April 6, 2018 at 1:53 p.m.
COOPERSTOWN CARE
Parish and hospital: a unique partnership
Parish and hospital: a unique partnership
Sometimes, hospital patients need more than medicine.
"You kind of look at them and say, 'I bet you need a hug today,'" said Frances Raeder, a eucharistic minister from St. Mary's parish in Cooperstown who volunteers at the area's Bassett Medical Center. "It's just a feeling you get."
She and about 25 other ministers highlight a special role that the parish plays with the hospital in today's changing healthcare system. Another aspect is that Bassett's chaplain, a Presbyterian, attends St. Mary's and collaborates with its pastor, Rev. John Rosson, to best serve patients.
From fetching water and blankets, to flagging down nurses, to lending an ear or a comforting embrace, Mrs. Raeder and others exceed the typical role of eucharistic ministers.
St. Mary's volunteers pray with patients and bring them requested religious items, like rosaries and pictures of the Sacred Heart. And, of course, they bring communion to thousands of patients - more than 1,500 last year alone - and hundreds of their relatives each year.
Connections
But the atmosphere in Cooperstown demands something more. Bassett is one of six hospitals in the Bassett Healthcare Network, which covers 5,600 square miles in eight rural counties. Bassett Medical Center, a teaching hospital, often deploys its 260 staff physicians to community health centers to visit patients.

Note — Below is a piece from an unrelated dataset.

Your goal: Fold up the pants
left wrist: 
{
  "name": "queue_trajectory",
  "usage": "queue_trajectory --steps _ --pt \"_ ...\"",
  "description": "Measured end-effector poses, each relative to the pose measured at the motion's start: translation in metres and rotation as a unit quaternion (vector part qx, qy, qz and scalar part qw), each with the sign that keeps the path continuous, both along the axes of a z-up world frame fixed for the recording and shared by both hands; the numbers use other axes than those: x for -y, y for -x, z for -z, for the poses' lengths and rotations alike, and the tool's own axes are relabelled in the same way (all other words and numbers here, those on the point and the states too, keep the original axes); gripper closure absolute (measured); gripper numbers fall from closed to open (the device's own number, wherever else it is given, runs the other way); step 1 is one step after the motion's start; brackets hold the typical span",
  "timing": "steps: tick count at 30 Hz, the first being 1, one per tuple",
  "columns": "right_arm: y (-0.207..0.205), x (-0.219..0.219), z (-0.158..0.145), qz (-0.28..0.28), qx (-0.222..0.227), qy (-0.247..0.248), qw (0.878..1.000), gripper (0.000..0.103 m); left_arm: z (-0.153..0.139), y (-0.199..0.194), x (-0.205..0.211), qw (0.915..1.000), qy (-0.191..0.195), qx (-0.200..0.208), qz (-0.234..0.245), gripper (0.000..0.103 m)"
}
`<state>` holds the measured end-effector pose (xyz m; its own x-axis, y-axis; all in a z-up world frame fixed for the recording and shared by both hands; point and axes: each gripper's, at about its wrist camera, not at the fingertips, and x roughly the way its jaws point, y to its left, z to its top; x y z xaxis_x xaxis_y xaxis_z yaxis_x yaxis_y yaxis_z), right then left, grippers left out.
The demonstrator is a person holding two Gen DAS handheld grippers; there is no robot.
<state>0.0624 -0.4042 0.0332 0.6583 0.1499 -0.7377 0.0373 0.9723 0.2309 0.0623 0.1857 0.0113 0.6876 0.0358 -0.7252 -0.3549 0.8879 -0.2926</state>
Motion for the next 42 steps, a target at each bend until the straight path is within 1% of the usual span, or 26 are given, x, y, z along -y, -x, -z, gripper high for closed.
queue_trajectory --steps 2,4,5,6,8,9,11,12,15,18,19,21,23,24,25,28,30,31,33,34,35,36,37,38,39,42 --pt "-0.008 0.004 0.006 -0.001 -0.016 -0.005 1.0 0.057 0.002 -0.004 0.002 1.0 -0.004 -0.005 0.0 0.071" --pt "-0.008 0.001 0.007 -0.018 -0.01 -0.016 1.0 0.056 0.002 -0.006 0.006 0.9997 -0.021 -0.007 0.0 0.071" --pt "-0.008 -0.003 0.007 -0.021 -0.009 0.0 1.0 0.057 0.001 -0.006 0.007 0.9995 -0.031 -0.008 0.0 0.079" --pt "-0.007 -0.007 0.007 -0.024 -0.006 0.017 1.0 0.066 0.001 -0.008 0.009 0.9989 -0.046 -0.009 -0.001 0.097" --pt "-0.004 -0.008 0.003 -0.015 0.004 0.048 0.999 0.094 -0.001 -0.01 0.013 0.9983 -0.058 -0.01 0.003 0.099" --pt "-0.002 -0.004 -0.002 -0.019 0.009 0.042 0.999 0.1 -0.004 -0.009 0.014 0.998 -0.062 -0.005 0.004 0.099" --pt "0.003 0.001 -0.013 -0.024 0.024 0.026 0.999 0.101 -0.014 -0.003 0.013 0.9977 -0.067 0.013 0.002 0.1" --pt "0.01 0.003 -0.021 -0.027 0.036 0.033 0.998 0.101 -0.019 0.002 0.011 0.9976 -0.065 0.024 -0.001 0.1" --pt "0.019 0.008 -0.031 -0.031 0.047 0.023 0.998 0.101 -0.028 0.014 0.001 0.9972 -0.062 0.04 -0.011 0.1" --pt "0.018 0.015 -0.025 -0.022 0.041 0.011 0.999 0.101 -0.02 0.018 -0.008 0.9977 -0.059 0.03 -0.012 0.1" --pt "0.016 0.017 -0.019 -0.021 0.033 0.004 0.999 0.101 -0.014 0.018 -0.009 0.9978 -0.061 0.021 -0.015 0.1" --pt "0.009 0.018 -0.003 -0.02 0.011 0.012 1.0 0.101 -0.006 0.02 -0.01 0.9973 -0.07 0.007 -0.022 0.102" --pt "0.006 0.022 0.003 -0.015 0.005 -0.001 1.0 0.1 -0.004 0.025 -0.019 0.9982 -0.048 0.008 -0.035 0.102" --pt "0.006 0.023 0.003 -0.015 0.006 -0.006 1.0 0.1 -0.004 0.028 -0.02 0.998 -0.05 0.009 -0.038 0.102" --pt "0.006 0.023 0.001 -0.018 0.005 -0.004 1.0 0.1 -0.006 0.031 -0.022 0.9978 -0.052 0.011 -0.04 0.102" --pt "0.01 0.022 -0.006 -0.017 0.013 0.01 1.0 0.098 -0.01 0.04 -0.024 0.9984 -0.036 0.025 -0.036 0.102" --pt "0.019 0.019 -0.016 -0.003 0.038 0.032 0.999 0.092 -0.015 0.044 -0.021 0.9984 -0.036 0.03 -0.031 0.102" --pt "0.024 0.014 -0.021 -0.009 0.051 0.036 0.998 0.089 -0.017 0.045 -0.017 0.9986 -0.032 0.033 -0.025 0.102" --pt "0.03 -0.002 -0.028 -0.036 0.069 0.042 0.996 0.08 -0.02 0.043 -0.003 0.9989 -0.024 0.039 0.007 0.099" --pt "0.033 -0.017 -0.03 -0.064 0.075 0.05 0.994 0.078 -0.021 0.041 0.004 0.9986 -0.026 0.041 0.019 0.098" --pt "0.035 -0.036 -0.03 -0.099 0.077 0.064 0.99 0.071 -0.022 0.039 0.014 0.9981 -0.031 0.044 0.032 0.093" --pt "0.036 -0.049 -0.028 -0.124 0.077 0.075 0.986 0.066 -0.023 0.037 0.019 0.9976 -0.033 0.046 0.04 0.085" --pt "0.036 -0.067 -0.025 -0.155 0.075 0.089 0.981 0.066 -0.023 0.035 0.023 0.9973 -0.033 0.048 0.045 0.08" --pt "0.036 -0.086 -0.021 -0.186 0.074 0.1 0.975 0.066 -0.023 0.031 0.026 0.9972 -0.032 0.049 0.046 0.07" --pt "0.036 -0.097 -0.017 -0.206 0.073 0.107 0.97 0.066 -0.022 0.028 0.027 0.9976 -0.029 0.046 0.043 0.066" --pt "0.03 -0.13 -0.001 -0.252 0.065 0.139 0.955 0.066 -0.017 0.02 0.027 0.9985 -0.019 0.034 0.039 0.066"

Other patients may travel up to an hour - from as far away as Sullivan County - for the trauma, cardiology and cancer care in which the Cooperstown site specializes.
Because of that distance, families can't always make the trip to visit loved ones.
"We just sit and talk" with patients, Mrs. Raeder explains. "We're an outlet for their fears, too."
She carries 15 hosts as she visits an average of 28 patients each Thursday. About 140 patients walk through the hospital's doors every day.
"I think they're lonely," agreed Cathy Coleman, another longtime St. Mary's minister. She spends time with between 15 and 40 patients a week. Parish volunteers collaborate to be at Bassett almost every day of the year.
Question of faith
The volunteers also confront widespread secularism. Though Catholicism is the largest identified faith among Cooperstown patients, the next largest group lists no religious affiliation at all.
"I feel very sad when I meet somebody and they say, 'I don't need God,'" Mrs. Raeder said. She often tells these patients to pray to her "friend" St. Jude, the patron saint of those in need.
St. Mary's parish also provides a spiritual home to Bassett's chaplain, Rev. Betsy Jay, a Presbyterian minister who attends services at the Catholic church.
At the hospital, Rev. Jay visited 1,539 patients in 2009. While she can't offer Catholic patients communion, reconciliation or the sacrament of anointing of the sick, she can baptize them and give communion to Protestant Christians.
She also distributes ashes in the hospital chapel on Ash Wednesday, as well as palms on Palm Sunday.
Tag-team
Rev. Jay calls Father Rosson when a patient wants reconciliation or anointing. Father Rosson anoints 175 patients a year and says Mass at the chapel monthly - weekly during Lent.
Father Rosson and St. Mary's volunteers praise Rev. Jay for showing them the ropes and encouraging dialogue among Catholic and other clergy. For instance, Rev. Jay hosts clergy breakfasts four times a year, covering topics like healthcare reform, dementia and end-of-life care.
Rev. Jay said her own faith journey makes her sensitive to other religions. She was raised a Methodist, participated in an ecumenical Presbyterian and Catholic faith group in her youth and took courses at a Jesuit school and a Lutheran school in seminary.
Before becoming ordained in 1981, she counseled people affected by crises.
Across spectrum
Indeed, Cooperstown and the surrounding areas are home to various denominations of Christians, as well as Jews, Muslims and Tibetan Buddhists.
"I think you begin with respect for where people are," Rev. Jay said. "What I see as part of my call is one of offering peace, compassion and dignity."
Dignity is especially important at the end of a patient's life, she said, something she witnesses a few times a week.
Overall, patients "are people of remarkable courage and faith and patience - very resilient," she said. "I feel grateful to be able to be a part of their journeys for a short time."
Mrs. Raeder, one of the volunteers, agrees that being a part of patients' lives is a privilege.
"It just makes me feel full," she said. "It's a completion of personality."